Indexing in a nutshell¶
What is descriptor?¶
A descriptor is a characteristic extracted from an image containing a human face or body by a neural network.
What is matching?¶
Matching involves comparing a given descriptor with a batch of descriptors, resulting in similarity scores. Its purpose is to search for the most similar one within a user-provided set of descriptors.
What is index?¶
Index is a collection of user-provided set of descriptors deployed together for approximate matching.
Why approximate?¶
When matching a massive set of descriptors using classical brute-force methods, it becomes impossible to maintain low latency with a high request rate. Therefore, it is necessary to employ approximation techniques that trade off some accuracy for significant speed improvements. These techniques expedite the matching process by optimizing the data and creating an efficient index.
Search basics¶
The index structure is optimized for efficient nearest neighbor search.
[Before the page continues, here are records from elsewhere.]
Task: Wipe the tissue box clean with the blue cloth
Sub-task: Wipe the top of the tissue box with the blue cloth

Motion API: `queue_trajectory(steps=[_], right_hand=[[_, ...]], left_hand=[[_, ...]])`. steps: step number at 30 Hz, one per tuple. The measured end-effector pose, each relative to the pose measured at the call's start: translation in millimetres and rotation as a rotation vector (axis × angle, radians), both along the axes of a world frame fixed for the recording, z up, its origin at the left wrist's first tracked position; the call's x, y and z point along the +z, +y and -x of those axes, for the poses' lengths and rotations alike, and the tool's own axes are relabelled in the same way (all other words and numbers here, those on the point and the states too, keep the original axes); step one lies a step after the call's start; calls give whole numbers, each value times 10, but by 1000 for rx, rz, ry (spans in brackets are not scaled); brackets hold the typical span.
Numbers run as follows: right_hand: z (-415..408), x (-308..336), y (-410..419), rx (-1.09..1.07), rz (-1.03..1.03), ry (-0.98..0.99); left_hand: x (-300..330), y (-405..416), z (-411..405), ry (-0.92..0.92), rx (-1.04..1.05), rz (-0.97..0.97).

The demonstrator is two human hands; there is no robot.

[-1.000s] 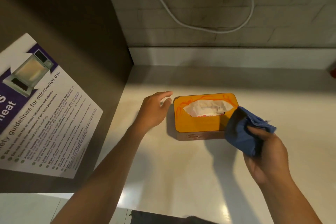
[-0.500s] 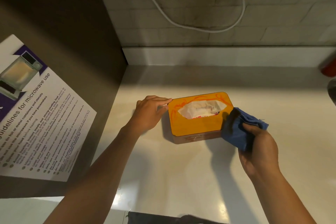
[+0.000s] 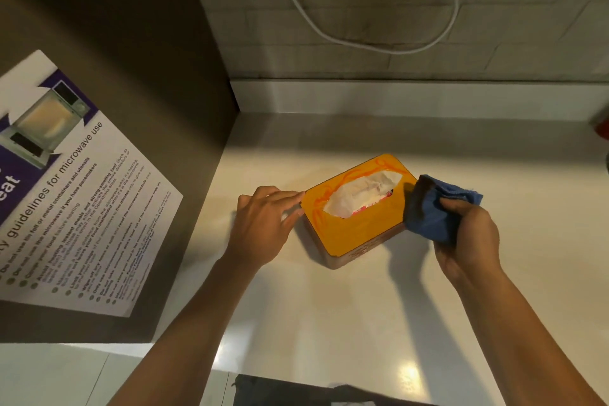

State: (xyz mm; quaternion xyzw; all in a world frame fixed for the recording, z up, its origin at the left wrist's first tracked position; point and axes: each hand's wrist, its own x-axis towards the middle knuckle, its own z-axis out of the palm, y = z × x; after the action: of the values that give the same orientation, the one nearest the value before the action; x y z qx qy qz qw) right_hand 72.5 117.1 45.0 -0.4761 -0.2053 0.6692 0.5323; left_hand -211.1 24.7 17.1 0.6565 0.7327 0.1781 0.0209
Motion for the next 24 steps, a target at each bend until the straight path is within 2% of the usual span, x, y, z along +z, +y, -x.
queue_trajectory(steps=[6, 11, 15, 24], right_hand=[[74, 109, 412, 91, 20, -34], [99, 201, 638, 208, 38, 51], [9, 252, 443, 251, -20, 163], [-163, 260, -281, 216, 53, 315]], left_hand=[[84, -375, -259, -58, 3, -11], [118, -666, -681, 36, 14, -15], [198, -702, -873, 98, 58, 41], [166, -744, -895, 44, 51, 60]])
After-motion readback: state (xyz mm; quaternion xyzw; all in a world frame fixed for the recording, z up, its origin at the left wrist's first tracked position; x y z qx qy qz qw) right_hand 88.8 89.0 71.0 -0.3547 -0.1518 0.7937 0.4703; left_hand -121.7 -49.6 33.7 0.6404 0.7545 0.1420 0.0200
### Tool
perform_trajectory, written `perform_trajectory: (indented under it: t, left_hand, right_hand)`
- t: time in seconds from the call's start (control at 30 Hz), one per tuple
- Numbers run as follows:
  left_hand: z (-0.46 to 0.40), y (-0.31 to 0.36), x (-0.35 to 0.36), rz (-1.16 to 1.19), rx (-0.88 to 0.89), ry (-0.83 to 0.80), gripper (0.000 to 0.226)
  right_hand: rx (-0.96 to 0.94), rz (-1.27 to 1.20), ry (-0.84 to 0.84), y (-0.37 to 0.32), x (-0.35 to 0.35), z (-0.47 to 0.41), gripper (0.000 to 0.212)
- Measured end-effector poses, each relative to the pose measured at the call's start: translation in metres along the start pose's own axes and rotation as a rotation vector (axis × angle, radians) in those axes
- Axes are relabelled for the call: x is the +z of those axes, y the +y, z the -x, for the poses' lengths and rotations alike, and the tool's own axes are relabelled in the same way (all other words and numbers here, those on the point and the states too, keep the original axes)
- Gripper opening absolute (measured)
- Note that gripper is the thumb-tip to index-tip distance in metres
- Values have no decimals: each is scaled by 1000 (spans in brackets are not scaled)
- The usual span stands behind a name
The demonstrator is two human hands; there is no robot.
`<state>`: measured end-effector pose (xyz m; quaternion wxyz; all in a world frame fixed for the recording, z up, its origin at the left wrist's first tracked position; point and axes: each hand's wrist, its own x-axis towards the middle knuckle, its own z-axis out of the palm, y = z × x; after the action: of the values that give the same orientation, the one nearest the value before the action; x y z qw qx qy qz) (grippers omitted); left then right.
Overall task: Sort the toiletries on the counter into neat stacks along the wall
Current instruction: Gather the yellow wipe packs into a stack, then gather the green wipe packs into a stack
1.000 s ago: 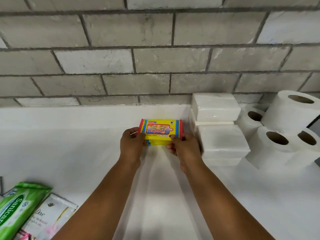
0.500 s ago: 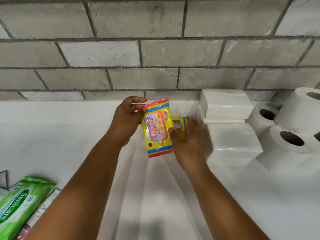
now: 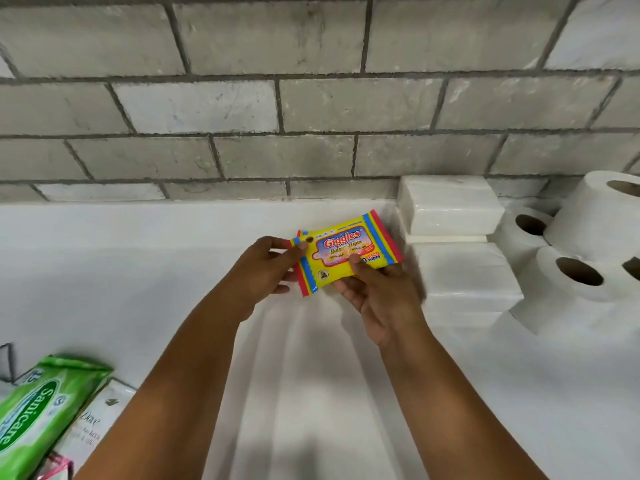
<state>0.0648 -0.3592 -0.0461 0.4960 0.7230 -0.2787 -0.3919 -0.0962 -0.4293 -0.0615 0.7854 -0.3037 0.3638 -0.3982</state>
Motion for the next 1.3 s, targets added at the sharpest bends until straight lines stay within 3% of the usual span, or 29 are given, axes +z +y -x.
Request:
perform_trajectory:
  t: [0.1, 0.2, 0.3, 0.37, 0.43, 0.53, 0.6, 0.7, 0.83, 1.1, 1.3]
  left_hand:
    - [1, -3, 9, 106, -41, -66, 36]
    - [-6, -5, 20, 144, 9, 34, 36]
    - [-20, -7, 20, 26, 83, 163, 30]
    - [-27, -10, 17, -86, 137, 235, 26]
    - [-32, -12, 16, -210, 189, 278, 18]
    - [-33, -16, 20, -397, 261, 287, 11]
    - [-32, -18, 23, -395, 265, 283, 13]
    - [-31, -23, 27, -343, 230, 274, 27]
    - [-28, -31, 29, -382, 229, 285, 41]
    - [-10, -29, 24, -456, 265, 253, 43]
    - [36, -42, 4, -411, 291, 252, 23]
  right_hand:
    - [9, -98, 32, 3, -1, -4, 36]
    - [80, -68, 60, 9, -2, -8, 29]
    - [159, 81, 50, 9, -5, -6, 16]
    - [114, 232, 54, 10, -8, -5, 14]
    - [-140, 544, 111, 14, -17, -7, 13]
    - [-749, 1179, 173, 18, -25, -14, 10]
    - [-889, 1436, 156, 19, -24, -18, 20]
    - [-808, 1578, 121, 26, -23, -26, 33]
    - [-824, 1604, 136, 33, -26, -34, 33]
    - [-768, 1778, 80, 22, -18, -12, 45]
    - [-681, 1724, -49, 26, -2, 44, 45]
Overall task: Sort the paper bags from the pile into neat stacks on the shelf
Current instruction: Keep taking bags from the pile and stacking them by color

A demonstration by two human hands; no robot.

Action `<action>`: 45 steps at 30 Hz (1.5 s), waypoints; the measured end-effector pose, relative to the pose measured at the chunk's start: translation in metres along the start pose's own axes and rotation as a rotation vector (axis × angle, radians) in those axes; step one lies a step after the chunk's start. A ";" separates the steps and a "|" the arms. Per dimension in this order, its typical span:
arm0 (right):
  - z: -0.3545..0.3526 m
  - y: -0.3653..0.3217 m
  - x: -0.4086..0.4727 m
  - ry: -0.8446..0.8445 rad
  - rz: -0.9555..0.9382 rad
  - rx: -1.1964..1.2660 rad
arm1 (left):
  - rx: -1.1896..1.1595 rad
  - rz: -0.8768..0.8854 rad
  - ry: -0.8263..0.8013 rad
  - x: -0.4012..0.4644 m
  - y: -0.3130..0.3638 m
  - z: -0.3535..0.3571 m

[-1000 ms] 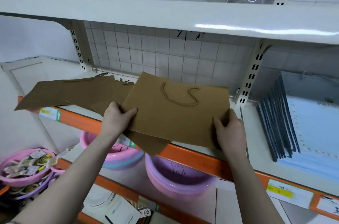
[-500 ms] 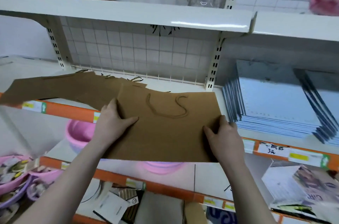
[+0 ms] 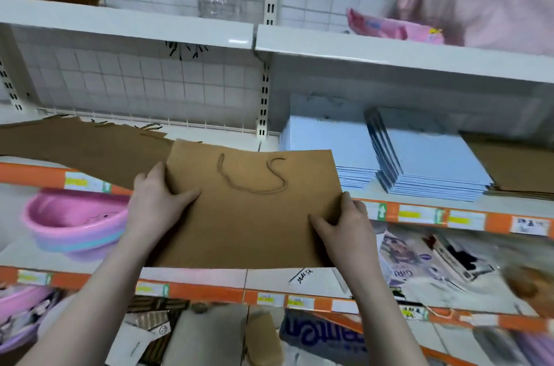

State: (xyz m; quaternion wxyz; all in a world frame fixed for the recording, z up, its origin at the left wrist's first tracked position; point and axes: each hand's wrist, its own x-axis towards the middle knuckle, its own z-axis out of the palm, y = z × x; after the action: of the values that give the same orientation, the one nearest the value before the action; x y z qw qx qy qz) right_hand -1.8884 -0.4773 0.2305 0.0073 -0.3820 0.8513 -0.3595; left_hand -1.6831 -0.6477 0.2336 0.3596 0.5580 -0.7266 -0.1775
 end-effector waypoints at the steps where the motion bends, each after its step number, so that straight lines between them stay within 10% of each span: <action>1: -0.014 0.016 -0.003 0.013 0.015 0.005 | -0.019 0.019 0.002 -0.010 0.015 0.008; 17: -0.240 0.287 -0.041 0.241 0.241 -0.220 | -0.115 0.123 -0.243 -0.212 0.283 0.167; 45: -0.354 0.518 0.259 0.236 0.251 -0.279 | -0.204 0.171 -0.225 -0.156 0.558 0.425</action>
State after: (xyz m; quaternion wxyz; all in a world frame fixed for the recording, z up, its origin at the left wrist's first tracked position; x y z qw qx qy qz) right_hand -2.5081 -0.1994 0.2412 -0.1005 -0.2259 0.9286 -0.2767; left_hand -2.3519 -0.3873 0.2623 0.3446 0.4313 -0.7852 -0.2804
It is constructed as a dependency graph, with descriptors as its vertices. Searching within this dependency graph is performed by traversing its vertices. After moving to the first vertex, the incoming descriptor is compared with all the vertices connected to the current vertex. When the most similar vertex is found, the next comparison is performed with the vertices connected to it. After several iterations, the most similar vertex (i.e., the descriptor with the highest similarity score) is found.
Configurable parameters¶
The size of the dynamic list for the nearest neighbors controls the speed/accuracy trade-off during index construction and search. Higher values lead to more accurate but slower searches. You should use the LIM_MANAGER_INDEXING.EF_CONSTRUCTION and LIM_MATCHING.EF_SEARCH settings to configure these parameters.